After the confluence of the Tangjiashan and Tosa-hori rivers, they were renamed as the Anji River, which flows into Osaka Bay. There are three bridges at the junction of the rivers: Showa Bridge, Tuanjian Zang Bridge, and Senzu Bridge.
In 1955, the year of Showa 30, the number of cars on the streets of Osaka increased rapidly, but one could still see men relying on horse-drawn carriages to make a living. Even after 10 years since Japans surrender, those who had participated in the war still could not shake off the shadows left by it.
The men who drove the horse-drawn carriages would talk about their near-death experiences, saying, "At that time, I only knew that my body kept sinking towards the darkness. Suddenly, I saw something like a butterfly dancing in front of my eyes, and I tried to grab it with my hand. Just at that moment, I woke up... Its a lie to say that everything ends after one dies."
Shinos father, Shinpei, would also, while drunk, take off his shirt to show the scars he got from the war.
"When I roast gingko nuts under the sunset, I cant help but think of the summer during the war. Why didnt I die then, and why do I still live now? Sometimes I suddenly wonder... There was also a comrade who didnt die, a guy named Murayama, his hometown was in Wakayama, he had two children. Despite being in the midst of gunfire, he didnt even get a scratch, but three months after getting discharged, he fell off a cliff and died. He fell from only five feet high, yet he died without hesitation. After countless close encounters with death, he finally managed to get a chance to live, and finally returned to his country filled with nostalgia, but he ended his life in an unexpected and unwanted way..."
Shino, at the age of eight, had never experienced the war, but he passively learned about it from the stories the older generation told him.
Shino had had a nightmare for a long time, dreaming that his chest was cut open, and there was a thick layer of mud membrane inside, with countless sandworms pouring out of it.
When the new family of the Funaya arrived, their son Kiichi and daughter Ginshi became friends with Shino. However, the term "yagi" (prostitute) seemed to shroud the childrens friendship with the same defeated atmosphere as that of the country. Although Shinos family gave special care to Kiichi and Ginshi, Shino could still hear the contempt of other adults towards their family.

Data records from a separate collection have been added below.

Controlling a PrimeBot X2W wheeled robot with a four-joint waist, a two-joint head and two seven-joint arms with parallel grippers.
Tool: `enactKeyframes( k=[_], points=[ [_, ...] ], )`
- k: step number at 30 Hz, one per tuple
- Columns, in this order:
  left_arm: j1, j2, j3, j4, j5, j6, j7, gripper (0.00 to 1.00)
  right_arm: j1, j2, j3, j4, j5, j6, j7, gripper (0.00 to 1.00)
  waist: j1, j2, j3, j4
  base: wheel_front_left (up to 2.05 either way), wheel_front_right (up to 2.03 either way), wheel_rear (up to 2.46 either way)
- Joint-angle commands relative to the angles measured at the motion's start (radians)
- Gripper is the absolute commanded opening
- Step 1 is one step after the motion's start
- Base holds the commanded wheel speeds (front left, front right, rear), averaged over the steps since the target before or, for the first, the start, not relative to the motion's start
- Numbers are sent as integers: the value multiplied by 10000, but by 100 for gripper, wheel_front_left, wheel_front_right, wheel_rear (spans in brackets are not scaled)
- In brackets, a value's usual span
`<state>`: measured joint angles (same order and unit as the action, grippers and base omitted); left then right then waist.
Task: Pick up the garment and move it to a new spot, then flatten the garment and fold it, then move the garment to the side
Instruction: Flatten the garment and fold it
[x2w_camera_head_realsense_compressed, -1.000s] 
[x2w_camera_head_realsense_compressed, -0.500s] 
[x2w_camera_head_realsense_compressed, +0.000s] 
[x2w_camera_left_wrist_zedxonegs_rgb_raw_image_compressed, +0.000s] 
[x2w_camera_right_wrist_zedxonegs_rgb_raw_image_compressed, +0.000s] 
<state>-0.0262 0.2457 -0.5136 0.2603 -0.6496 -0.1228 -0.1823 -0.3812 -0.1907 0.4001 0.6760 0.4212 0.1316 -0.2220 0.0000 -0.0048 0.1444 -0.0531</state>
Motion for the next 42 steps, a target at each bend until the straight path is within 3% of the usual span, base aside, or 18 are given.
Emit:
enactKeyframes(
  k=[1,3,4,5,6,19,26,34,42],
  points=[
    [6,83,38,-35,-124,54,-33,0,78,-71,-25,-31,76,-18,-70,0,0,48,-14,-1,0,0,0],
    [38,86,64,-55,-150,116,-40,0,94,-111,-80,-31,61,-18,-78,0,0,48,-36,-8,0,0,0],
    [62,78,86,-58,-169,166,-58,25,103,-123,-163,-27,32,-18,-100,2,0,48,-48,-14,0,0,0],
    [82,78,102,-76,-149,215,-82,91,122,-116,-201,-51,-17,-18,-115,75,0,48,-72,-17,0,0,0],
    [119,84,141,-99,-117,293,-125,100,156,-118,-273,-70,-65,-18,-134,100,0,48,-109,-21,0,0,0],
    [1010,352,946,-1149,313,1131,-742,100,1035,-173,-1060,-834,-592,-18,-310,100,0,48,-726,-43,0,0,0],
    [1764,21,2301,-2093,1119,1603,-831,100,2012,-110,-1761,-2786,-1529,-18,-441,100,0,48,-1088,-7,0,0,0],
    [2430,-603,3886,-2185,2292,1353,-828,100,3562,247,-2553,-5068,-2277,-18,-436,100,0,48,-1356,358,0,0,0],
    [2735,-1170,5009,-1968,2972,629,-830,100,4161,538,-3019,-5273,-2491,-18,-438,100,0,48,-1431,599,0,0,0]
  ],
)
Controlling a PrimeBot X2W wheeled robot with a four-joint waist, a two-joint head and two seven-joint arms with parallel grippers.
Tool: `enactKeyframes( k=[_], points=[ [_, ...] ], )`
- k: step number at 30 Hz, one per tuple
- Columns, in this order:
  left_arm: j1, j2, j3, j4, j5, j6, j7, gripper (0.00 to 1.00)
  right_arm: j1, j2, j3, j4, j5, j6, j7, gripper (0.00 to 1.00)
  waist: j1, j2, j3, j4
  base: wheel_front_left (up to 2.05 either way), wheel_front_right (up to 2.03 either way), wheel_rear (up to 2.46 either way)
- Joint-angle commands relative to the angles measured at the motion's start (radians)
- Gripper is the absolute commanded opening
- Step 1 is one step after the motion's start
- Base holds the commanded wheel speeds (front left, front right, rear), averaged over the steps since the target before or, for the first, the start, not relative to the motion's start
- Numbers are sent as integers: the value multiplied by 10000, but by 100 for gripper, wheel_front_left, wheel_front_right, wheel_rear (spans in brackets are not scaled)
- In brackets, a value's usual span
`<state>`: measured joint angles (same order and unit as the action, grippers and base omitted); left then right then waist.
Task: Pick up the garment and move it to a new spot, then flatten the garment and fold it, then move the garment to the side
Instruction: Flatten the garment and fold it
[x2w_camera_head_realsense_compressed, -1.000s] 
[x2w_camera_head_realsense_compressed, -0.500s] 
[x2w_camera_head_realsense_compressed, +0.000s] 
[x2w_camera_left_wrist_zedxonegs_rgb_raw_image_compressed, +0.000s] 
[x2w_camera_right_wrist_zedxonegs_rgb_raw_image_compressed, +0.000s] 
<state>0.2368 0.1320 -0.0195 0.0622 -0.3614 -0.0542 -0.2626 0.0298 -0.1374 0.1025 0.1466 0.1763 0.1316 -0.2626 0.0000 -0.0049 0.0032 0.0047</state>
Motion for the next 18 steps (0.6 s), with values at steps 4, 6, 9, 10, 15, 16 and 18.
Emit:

This brought him a kind of "unexplainable and homeless-like deeply rooted sorrow."
"Kiichi said, I really wish that I could live in a regular house like Shouko."
"In Hotaru River", the four of them go to see fireflies: Ginzo, who lost his son, Chiyoda, who lost her husband, Ryuho, who lost his father, and Eiko.
Chiyoda wanted to see beautiful fireflies once in her lifetime, and she gambled her future on whether she could witness the rare spectacle of fireflies in their prime.
I wonder if the other three also sealed their fate in their hearts.
Snow, cherry blossoms, and fireflies.
Since fourth grade, Ryuho had been looking forward to the heavy snow in April. Grandpa Ginzo said that only when it snows heavily in April, after years of long winters, will fireflies thrive in great numbers.
"It has to be heavy snow, the kind that makes your eyes unable to open." Thats how Grandpa Ginzo described it.
Thousands, tens of thousands of fireflies formed several waves, slowly undulating. Ryuho thought that fireflies were supposed to twinkle with their shining light, but what he saw was the opposite: they were exhausted, slowly dying and emitting light that was sometimes bright and sometimes weak. That scene created lifeless glimmers.
The flickering bodies of thousands or tens of thousands of fireflies, like a waterfall tossing about the lifeless bodies of microorganisms, were giving birth to an uncalculated amount of silence and death. On one side, they exposed the dense and faint light to the sky, and on the other side, they flew like cold, powdery fireworks.
The fireflies gathered into several undulating waves. He thought they would flicker with their lights, but they looked like they were tired, dying slowly, and flickering and dimming their lights continuously. The scene made up blocks of light that were bleak and lonely.
In Higashinihon Daishinsai, the confluence of two rivers signals death and destruction, but in these two works of Higuchi Ichiyo and Miyamoto Teru, river confluences also signal the confluence of life and death, beauty and decay. The protagonists in these stories are faced with death and destruction, but instead of becoming embittered and hopeless, they find wonder in the natural beauty that surrounds them, no matter how sorrowful it might be.